* _WHAT IS BEING ASKED_
Omitting all images, set down every line below exactly as it appears.

* _Stored items_
☆ ☆ ☆
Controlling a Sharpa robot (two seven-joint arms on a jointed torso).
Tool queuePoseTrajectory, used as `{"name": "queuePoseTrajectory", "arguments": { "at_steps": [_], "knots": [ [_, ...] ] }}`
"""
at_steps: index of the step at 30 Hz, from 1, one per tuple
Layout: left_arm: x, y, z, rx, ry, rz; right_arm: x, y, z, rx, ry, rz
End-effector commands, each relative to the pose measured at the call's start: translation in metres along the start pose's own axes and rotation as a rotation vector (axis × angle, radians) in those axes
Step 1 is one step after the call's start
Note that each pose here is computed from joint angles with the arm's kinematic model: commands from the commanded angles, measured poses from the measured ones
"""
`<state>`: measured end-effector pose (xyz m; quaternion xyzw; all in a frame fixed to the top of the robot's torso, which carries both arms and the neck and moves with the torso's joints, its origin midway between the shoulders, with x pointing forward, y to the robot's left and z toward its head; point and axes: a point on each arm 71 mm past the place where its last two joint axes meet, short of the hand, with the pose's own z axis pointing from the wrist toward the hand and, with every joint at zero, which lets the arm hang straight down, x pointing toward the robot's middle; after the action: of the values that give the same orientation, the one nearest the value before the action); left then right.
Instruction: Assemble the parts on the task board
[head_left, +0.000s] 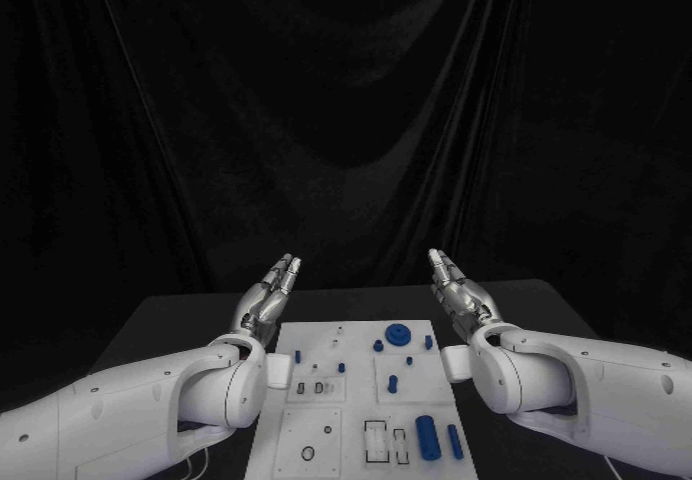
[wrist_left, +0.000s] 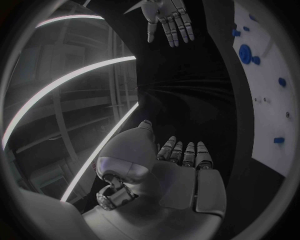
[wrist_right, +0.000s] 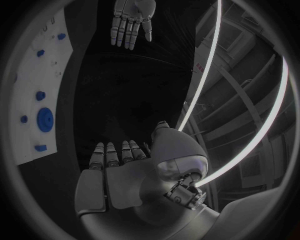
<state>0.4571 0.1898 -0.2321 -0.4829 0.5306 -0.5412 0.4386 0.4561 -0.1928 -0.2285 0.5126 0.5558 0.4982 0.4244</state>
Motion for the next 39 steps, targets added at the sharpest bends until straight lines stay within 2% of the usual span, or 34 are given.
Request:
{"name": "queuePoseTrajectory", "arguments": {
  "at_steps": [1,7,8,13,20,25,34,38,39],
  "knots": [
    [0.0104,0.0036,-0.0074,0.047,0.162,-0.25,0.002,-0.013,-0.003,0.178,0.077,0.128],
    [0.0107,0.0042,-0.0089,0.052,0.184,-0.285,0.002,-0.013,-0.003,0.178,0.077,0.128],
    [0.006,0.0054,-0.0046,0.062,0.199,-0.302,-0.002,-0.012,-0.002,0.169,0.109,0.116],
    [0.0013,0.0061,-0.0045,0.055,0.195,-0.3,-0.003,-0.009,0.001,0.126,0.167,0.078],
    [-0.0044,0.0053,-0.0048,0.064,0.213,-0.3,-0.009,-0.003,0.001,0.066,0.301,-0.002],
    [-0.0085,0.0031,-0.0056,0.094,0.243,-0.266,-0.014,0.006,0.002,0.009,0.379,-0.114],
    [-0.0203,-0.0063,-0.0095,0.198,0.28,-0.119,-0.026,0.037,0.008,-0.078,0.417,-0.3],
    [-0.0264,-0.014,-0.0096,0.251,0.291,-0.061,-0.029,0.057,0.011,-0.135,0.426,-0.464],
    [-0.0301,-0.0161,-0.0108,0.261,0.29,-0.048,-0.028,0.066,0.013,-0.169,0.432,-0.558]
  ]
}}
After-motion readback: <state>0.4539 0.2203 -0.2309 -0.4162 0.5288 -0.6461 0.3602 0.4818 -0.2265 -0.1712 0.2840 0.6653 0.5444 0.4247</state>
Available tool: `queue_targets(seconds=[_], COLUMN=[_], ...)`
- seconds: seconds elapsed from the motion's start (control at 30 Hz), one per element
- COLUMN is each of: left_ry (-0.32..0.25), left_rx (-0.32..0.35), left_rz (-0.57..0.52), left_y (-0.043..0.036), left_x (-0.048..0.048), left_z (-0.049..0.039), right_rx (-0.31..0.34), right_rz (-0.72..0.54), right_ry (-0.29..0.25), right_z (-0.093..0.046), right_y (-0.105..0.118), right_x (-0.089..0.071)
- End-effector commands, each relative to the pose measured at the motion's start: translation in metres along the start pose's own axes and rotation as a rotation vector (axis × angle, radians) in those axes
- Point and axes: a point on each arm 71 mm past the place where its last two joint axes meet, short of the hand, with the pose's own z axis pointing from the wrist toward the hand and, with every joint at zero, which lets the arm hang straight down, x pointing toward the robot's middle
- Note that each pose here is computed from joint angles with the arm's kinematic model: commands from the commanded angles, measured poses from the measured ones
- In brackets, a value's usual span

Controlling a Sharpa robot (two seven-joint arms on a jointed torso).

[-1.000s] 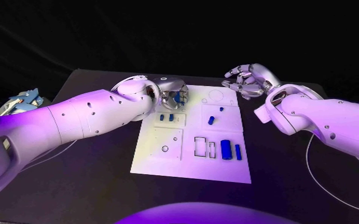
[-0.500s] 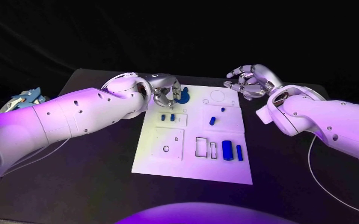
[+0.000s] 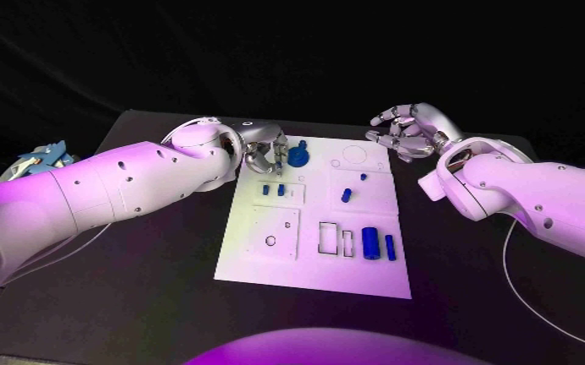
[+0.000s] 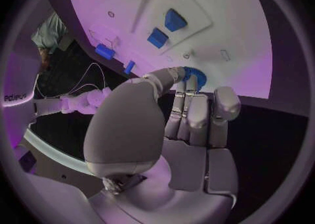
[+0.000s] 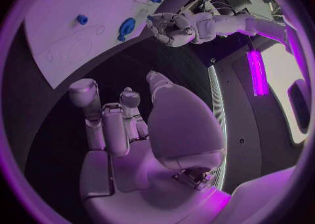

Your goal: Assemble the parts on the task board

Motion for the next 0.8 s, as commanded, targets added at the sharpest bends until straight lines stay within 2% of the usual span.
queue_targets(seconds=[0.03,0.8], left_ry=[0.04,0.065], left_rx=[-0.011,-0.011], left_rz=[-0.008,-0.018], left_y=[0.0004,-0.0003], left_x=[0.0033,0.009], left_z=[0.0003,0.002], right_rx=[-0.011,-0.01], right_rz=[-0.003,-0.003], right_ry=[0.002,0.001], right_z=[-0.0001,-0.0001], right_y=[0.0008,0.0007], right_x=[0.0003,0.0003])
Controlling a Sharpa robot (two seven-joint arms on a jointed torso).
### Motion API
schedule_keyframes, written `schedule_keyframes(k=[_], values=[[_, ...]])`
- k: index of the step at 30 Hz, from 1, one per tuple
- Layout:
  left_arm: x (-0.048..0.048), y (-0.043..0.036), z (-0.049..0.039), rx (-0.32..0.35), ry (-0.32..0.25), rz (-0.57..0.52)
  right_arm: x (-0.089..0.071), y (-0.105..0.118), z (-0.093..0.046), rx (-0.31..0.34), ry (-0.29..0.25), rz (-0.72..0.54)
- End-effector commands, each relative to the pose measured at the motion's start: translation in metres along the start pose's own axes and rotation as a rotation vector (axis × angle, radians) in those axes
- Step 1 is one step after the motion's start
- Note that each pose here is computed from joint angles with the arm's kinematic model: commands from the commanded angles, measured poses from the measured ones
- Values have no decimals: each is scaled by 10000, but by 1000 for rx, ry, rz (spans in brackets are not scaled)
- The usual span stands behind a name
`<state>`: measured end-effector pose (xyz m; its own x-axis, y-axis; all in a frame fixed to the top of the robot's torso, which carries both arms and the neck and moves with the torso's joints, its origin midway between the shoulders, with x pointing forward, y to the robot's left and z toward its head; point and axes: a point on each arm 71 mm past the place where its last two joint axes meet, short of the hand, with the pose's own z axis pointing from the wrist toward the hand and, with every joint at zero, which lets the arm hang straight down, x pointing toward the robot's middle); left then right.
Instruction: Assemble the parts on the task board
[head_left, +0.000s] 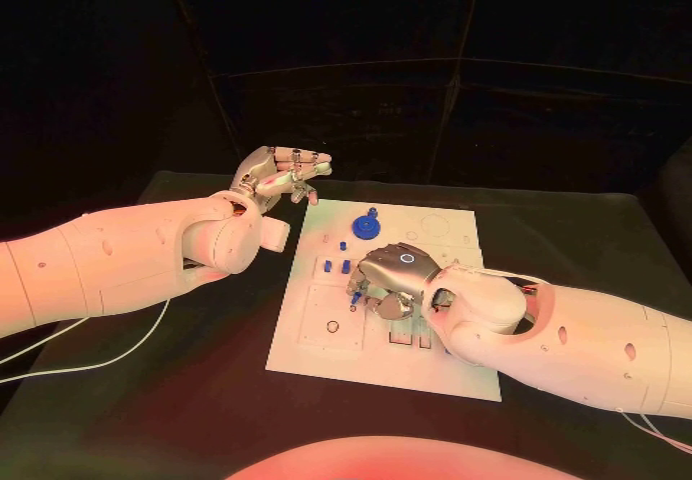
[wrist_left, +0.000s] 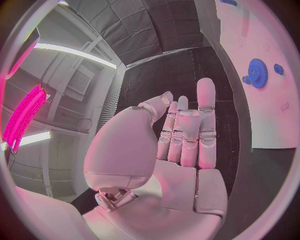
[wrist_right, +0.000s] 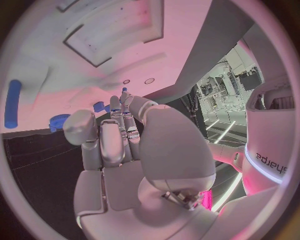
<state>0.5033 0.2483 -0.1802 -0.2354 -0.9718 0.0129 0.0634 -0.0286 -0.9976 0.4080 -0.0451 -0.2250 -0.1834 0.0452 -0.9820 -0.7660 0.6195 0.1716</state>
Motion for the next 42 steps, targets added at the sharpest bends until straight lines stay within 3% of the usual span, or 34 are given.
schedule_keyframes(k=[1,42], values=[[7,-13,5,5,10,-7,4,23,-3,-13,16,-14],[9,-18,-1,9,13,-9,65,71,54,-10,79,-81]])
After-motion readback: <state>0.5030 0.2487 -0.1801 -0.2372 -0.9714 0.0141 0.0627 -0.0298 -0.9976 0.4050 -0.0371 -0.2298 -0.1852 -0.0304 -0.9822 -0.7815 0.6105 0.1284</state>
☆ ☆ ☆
* _TASK RESPONSE_
Controlling a Sharpa robot (two seven-joint arms on a jointed torso).
Tool queuePoseTrajectory, used as `{"name": "queuePoseTrajectory", "arguments": { "at_steps": [_], "knots": [ [_, ...] ] }}`
"""
at_steps: index of the step at 30 Hz, from 1, one per tuple
Layout: left_arm: x, y, z, rx, ry, rz; right_arm: x, y, z, rx, ry, rz
End-effector commands, each relative to the pose measured at the call's start: translation in metres along the start pose's own axes and rotation as a rotation vector (axis × angle, radians) in those axes
Step 1 is one step after the call's start
Note that each pose here is computed from joint angles with the arm's kinematic model: commands from the commanded angles, measured poses from the measured ones
"""
`<state>`: measured end-effector pose (xyz m; quaternion xyzw; all in a frame fixed to the top of the robot's torso, which carries both arms and the neck and moves with the torso's joints, its origin midway between the shoulders, with x pointing forward, y to the robot's left and z toward its head; point and axes: a point on each arm 71 mm past the place where its last two joint axes meet, short of the hand, with the pose's own z axis pointing from the wrist toward the hand and, with every joint at zero, which lets the arm hang straight down, x pointing toward the robot's middle; after the action: of the values that give the same orientation, the one nearest the value before the action); left then right.
Instruction: Assemble the parts on the task board
[head_left, +0.000s] 
[wrist_left, +0.000s] 
[wrist_right, +0.000s] 
<state>0.4571 0.1898 -0.2321 -0.4829 0.5306 -0.5412 0.4386 0.4561 -0.1928 -0.2285 0.5126 0.5558 0.4982 0.4244</state>
Motion for the next 39 steps, targets added at the sharpest bends until straight lines stay within 2% of the usual span, or 34 are given.
Request:
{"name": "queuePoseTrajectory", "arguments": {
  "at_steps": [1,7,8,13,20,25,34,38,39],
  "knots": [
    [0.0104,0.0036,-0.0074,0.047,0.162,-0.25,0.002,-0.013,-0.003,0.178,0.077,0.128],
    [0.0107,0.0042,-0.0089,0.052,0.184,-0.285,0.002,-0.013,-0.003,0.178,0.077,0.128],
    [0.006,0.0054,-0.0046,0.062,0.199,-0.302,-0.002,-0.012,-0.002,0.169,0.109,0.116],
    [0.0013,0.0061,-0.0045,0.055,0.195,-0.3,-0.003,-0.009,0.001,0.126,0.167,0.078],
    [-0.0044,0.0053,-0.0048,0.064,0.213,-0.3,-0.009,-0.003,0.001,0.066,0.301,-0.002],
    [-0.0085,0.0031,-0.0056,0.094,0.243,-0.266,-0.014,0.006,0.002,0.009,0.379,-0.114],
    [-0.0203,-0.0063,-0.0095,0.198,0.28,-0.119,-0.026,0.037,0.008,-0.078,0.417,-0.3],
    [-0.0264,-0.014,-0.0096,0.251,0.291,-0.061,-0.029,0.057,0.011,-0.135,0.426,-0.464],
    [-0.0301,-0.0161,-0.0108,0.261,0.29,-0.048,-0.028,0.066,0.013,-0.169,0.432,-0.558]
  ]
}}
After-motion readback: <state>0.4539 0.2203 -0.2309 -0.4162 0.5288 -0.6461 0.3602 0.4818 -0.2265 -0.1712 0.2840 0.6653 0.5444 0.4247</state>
Available tool: `queue_targets(seconds=[_], COLUMN=[_], ...)`
- seconds: seconds elapsed from the motion's start (control at 30 Hz), one per element
- COLUMN is each of: left_ry (-0.32..0.25), left_rx (-0.32..0.35), left_rz (-0.57..0.52), left_y (-0.043..0.036), left_x (-0.048..0.048), left_z (-0.049..0.039), right_rx (-0.31..0.34), right_rz (-0.72..0.54), right_ry (-0.29..0.25), right_z (-0.093..0.046), right_y (-0.105..0.118), right_x (-0.089..0.071)
- End-effector commands, each relative to the pose measured at the motion's start: translation in metres along the start pose's own axes and rotation as a rotation vector (axis × angle, radians) in those axes
- Point and axes: a point on each arm 71 mm past the place where its last two joint axes meet, short of the hand, with the pose's own z axis pointing from the wrist toward the hand and, with every joint at zero, which lets the arm hang straight down, x pointing toward the robot's middle
- Note that each pose here is computed from joint angles with the arm's kinematic model: commands from the commanded angles, measured poses from the measured ones
- In brackets, a value's usual span

Controlling a Sharpa robot (two seven-joint arms on a jointed torso).

[-1.000s] 
[-0.500s] 
[+0.000s] 
[+0.000s] 
[+0.000s] 

Your goal: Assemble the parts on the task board

Motion for the next 0.8 s, as commanded, targets added at the sharpest bends until straight lines stay within 2% of the usual span.
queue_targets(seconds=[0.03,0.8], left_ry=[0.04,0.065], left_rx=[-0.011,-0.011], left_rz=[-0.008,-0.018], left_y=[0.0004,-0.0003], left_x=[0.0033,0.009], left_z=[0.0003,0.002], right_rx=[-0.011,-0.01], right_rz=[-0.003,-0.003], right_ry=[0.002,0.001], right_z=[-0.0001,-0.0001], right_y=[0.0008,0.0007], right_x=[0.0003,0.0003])
Controlling a Sharpa robot (two seven-joint arms on a jointed torso).
### Motion API
schedule_keyframes, written `schedule_keyframes(k=[_], values=[[_, ...]])`
- k: index of the step at 30 Hz, from 1, one per tuple
- Layout:
  left_arm: x (-0.048..0.048), y (-0.043..0.036), z (-0.049..0.039), rx (-0.32..0.35), ry (-0.32..0.25), rz (-0.57..0.52)
  right_arm: x (-0.089..0.071), y (-0.105..0.118), z (-0.093..0.046), rx (-0.31..0.34), ry (-0.29..0.25), rz (-0.72..0.54)
- End-effector commands, each relative to the pose measured at the motion's start: translation in metres along the start pose's own axes and rotation as a rotation vector (axis × angle, radians) in those axes
- Step 1 is one step after the motion's start
- Note that each pose here is computed from joint angles with the arm's kinematic model: commands from the commanded angles, measured poses from the measured ones
- Values have no decimals: each is scaled by 10000, but by 1000 for rx, ry, rz (spans in brackets are not scaled)
- The usual span stands behind a name
`<state>`: measured end-effector pose (xyz m; its own x-axis, y-axis; all in a frame fixed to the top of the robot's torso, which carries both arms and the neck and moves with the torso's joints, its origin midway between the shoulders, with x pointing forward, y to the robot's left and z toward its head; point and axes: a point on each arm 71 mm past the place where its last two joint axes meet, short of the hand, with the pose's own z axis pointing from the wrist toward the hand and, with every joint at zero, which lets the arm hang straight down, x pointing toward the robot's middle); left then right.
Instruction: Assemble the parts on the task board
[head_left, +0.000s] 
[wrist_left, +0.000s] 
[wrist_right, +0.000s] 
<state>0.5033 0.2483 -0.1802 -0.2354 -0.9718 0.0129 0.0634 -0.0286 -0.9976 0.4080 -0.0451 -0.2250 -0.1834 0.0452 -0.9820 -0.7660 0.6195 0.1716</state>
Motion for the next 42 steps, targets added at the sharpest bends until straight lines stay within 3% of the usual span, or 34 are given.
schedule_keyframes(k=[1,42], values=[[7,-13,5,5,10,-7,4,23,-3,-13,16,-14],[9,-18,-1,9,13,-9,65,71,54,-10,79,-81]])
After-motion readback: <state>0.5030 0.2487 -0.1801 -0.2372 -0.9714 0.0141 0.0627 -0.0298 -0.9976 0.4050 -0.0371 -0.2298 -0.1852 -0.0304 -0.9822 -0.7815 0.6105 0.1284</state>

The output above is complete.